*REQUIRED WORK*.
When the line containing "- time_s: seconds" is reached, include it and end there; set down verbatim every line before it, starting at the top of the records.

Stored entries
----------------

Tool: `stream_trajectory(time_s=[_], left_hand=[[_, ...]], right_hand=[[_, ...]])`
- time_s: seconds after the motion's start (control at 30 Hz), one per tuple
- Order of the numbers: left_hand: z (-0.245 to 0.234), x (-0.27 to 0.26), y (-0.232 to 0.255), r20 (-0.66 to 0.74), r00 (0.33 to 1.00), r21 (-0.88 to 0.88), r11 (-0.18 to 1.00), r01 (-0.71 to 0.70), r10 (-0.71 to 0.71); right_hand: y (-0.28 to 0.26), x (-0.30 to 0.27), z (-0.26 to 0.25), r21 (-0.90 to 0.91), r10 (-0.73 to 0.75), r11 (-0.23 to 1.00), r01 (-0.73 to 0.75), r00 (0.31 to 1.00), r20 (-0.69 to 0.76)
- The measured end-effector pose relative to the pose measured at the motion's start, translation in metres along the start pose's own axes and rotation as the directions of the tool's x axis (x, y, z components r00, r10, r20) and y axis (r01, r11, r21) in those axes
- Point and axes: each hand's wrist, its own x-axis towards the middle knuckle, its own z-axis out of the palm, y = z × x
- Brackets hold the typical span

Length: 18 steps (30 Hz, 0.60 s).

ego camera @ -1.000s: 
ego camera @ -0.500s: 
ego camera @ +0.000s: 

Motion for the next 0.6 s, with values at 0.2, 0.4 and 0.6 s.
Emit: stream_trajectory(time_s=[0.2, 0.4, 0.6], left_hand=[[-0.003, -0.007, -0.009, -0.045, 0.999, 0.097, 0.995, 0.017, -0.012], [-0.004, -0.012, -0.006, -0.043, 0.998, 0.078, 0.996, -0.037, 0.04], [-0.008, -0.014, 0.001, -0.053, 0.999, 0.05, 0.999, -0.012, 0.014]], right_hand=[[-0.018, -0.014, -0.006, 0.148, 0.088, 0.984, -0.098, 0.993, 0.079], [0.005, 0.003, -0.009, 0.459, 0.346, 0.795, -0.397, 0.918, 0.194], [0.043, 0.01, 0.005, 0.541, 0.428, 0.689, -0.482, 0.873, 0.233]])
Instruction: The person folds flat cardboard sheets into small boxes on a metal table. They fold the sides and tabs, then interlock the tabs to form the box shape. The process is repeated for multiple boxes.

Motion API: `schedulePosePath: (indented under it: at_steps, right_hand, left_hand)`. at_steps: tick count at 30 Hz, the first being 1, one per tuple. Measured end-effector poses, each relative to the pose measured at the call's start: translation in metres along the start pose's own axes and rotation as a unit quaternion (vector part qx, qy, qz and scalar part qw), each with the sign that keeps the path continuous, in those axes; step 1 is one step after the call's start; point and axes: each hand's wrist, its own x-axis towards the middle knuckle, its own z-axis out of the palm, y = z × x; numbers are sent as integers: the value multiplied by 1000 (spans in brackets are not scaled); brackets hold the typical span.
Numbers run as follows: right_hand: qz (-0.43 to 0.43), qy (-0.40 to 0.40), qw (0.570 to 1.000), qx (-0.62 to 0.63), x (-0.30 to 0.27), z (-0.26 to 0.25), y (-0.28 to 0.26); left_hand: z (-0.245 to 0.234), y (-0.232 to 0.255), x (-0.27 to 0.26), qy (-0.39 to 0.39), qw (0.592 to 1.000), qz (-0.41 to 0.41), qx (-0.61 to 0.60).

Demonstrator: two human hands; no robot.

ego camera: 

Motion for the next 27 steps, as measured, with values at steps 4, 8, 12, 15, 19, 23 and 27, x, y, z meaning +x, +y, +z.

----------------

*EXPECTED OUTPUT*.
Tool: `stream_trajectory(time_s=[_], left_hand=[[_, ...]], right_hand=[[_, ...]])`
- time_s: seconds after the motion's start (control at 30 Hz), one per tuple

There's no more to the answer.